5 Replies Latest reply on Apr 15, 2009 7:31 AM by sfdurham

    NetPerfMon hangs

      I've seen this issue posted addressed in previous thread, but not sure what came of it.   

      One of our Orion machines NetPerfmon process hangs at random times, maybe once every 3-5 days.  Often the Polling Status icon stays green, and there's little indication that its stopped working, at least from the web interface.  But running a sniffer clearly shows its no longer sending ICMP, etc.  

      In System Manager , Polling Status, the Packet Queue ICMP & SNMP outstanding climb to big numbers, and and then seems to freeze, and nothing changes except the clock timer.

      Stopping NetPerfmon and restarting fixes it, but then Orion wants to go out and do Baseline again.

      We have Orion v9.1 SP3

        • Re: NetPerfMon hangs
          bshopp

          Might want to try going to SP5 and see if the behavior continues

          • Re: NetPerfMon hangs
            ceige

            How many elements are you polling?  I have seen this on larger implementations where we were pushing 10-12k elements on a polling engine... What seemed to happen was that during "Optimal" conditions everything ran fine with a 99% poll completion and Outstanding polls never topped 500.  But during an incident Orion seemed to get choked up waiting on polls and retries to timeout and OutStanding polls went through the roof.  The problem is that after the issue was resolved Orion was still hanging.  No devices changed status and there was nothing to indicate there was a problem other than the CPU utilization at 100% of a single core (~12% on 8 core box),the memory useage was frozen as well, and of course if i drilled into the interface details i had no graphs. 

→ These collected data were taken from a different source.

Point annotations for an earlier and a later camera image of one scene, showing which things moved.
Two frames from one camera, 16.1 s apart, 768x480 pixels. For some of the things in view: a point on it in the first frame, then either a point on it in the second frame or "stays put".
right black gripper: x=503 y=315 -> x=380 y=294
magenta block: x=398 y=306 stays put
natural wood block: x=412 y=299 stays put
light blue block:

              • Re: NetPerfMon hangs

                All of sudden I am having the issue described above. We are running ORION 9.1SP4. What I know is that the server starts generating Event ID 1 over and over until the service is restarted. It quits detecting node status changes. this morning we had 4 servers down, which ORION was reporting as up.

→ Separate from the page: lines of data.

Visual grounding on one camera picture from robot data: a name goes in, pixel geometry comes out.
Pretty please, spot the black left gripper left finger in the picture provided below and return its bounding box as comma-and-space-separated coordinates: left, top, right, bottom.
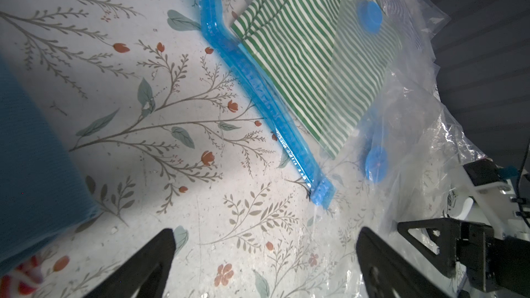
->
86, 228, 176, 297

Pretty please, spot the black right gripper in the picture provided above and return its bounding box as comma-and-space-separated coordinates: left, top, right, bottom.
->
397, 218, 529, 296

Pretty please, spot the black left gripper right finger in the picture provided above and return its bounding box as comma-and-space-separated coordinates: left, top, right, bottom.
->
356, 227, 447, 298

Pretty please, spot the blue garment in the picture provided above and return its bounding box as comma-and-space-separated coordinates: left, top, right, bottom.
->
1, 63, 99, 275

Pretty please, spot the red white striped tank top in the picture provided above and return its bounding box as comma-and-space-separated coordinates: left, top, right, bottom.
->
1, 254, 44, 298

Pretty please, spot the vacuum bag with green striped garment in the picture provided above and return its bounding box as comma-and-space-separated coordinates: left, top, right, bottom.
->
200, 0, 483, 297

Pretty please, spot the green white striped garment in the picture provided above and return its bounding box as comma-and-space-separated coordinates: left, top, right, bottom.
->
232, 0, 402, 157

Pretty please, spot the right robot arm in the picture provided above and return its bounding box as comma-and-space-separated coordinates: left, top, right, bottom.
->
397, 159, 529, 297

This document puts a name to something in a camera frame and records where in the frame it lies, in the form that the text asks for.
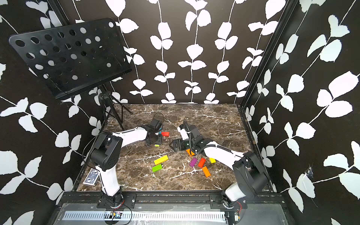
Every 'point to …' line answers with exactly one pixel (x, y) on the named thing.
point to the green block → (157, 168)
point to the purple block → (193, 161)
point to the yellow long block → (161, 160)
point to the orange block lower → (206, 171)
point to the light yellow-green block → (157, 145)
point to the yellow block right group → (212, 161)
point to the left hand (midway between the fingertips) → (159, 139)
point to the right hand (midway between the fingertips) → (174, 142)
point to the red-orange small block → (165, 133)
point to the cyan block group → (160, 131)
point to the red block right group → (201, 162)

                This has now happened twice within the last week. I've had to reboot the server to rectify the issue. I am going to apply SP5 today, and see if that helps otherwise I will have to engage support. Anyone have any other ideas? Below is a screen shot of the error, and what I am monitoring.  This service is running on a fairly new and powerful Blade server with 4 CPU's with 8 gigs of RAM. I am not certain this is performance related issue, but wouldn't rule it out. It is also utilizing a teamed network on a 10 gig backbone.

                Network Elements5064

                Elements Nodes618

                Nodes Interfaces3407

                Interfaces Volumes1039

                  • Re: NetPerfMon hangs
                    davbyrd

                    Microsoft Windows Updates have a knack for the "all of the sudden" issues...

                    "In General" - running a repair on the installation, and reapplying the latest SP will rectify the issue.

                     

                    However, if this doesn't work, please don't hesitate to contact Support.

                    HTH,

                    David

                      • Re: NetPerfMon hangs

                        We also suspected our TSM backups may be causing this. We had our tivoli admin scale down the files to just the essentials on that server, and so far it has been running like a champ. We also upgraded to SP5. The only files being backed up are the Cisco configs being stored by Network Configuration Manager.